BEGIN DATASET CONTENT
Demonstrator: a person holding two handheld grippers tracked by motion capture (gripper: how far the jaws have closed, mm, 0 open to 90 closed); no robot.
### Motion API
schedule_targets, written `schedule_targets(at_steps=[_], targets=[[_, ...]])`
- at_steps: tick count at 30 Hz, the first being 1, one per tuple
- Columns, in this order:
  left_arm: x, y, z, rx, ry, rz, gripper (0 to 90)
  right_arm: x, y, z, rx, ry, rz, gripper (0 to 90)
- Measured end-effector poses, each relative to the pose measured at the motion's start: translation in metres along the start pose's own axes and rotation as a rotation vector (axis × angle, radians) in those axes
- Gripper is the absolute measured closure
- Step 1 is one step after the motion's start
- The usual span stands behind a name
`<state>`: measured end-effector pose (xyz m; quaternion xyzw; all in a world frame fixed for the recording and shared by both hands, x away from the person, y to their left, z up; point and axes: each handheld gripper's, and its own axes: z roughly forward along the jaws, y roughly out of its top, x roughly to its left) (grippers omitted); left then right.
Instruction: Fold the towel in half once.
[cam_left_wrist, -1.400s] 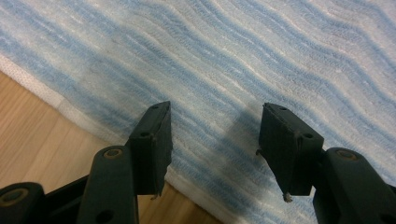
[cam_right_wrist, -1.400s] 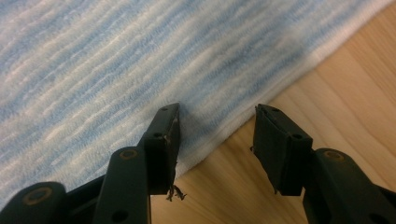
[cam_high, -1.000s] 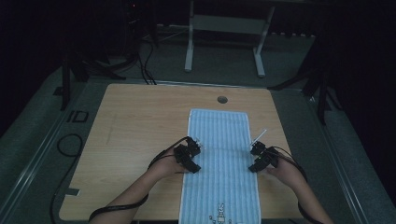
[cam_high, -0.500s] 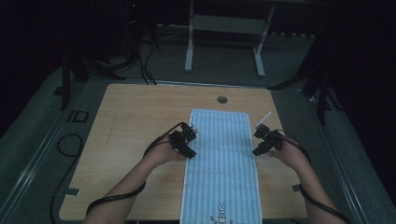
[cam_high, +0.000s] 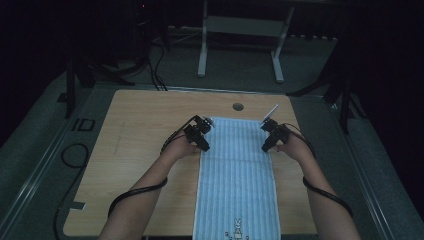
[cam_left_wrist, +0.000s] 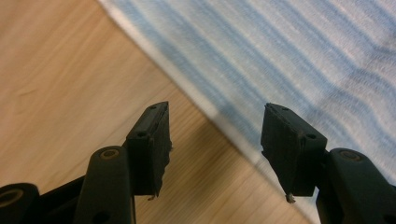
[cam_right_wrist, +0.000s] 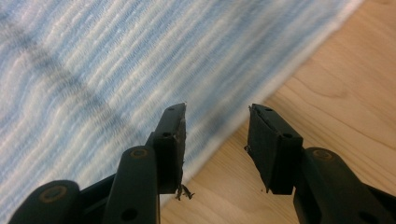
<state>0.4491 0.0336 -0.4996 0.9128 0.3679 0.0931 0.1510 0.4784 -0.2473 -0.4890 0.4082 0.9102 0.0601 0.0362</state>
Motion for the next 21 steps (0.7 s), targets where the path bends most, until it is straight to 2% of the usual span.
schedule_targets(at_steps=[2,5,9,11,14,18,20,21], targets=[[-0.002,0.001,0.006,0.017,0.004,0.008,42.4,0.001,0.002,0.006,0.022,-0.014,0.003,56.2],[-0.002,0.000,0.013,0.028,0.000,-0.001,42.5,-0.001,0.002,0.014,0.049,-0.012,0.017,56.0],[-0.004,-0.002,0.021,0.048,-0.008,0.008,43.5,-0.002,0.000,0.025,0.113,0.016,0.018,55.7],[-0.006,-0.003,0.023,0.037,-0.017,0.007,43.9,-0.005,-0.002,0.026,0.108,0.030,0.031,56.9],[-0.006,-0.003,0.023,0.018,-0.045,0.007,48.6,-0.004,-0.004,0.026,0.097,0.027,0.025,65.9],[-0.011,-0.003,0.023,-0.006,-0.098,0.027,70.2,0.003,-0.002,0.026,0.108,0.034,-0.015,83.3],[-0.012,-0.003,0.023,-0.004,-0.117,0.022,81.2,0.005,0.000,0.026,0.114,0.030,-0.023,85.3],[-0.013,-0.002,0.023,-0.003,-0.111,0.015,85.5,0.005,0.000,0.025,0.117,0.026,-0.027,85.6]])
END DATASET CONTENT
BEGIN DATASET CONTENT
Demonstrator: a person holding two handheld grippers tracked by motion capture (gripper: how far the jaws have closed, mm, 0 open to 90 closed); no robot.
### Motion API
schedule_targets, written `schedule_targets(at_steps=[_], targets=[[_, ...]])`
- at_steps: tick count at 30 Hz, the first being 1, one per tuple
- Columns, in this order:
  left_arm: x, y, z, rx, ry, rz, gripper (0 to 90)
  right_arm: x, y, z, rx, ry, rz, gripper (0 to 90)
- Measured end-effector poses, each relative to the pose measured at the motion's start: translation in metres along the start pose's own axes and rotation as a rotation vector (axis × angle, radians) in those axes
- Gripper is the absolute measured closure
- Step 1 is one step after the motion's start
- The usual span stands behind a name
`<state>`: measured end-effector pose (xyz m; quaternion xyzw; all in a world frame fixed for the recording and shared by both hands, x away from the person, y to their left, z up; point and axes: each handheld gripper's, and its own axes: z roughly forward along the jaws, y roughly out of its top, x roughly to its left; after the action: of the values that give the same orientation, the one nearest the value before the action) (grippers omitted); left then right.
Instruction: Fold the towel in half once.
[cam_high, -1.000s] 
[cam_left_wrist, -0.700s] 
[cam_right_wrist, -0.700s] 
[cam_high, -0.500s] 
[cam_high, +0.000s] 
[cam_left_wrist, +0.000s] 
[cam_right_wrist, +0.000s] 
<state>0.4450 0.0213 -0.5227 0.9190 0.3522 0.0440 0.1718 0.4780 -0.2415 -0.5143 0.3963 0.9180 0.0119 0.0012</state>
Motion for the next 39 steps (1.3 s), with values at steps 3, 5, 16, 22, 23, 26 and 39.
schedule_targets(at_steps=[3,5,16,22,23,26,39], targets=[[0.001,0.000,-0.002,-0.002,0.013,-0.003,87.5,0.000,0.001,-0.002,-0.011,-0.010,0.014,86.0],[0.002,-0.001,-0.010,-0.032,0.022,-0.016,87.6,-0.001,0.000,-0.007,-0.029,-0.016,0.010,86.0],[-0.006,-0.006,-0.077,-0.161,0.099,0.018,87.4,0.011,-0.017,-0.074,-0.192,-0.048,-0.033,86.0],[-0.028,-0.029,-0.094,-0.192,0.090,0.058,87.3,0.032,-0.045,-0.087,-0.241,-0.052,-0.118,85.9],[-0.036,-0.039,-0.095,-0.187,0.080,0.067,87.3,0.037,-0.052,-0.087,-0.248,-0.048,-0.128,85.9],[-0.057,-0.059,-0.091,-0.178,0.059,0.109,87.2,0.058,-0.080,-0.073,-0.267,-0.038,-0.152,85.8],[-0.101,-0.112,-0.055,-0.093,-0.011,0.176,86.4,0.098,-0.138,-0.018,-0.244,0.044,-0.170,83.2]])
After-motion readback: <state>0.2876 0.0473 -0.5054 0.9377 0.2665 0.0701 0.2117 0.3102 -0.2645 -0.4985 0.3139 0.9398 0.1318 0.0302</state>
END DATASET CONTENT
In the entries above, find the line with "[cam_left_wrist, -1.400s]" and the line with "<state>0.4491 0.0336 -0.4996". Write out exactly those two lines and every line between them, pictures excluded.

_RESPONSE_
[cam_left_wrist, -1.400s] 
[cam_right_wrist, -1.400s] 
[cam_high, -1.000s] 
[cam_high, -0.500s] 
[cam_high, +0.000s] 
[cam_left_wrist, +0.000s] 
[cam_right_wrist, +0.000s] 
<state>0.4491 0.0336 -0.4996 0.9128 0.3679 0.0931 0.1510 0.4784 -0.2473 -0.4890 0.4082 0.9102 0.0601 0.0362</state>

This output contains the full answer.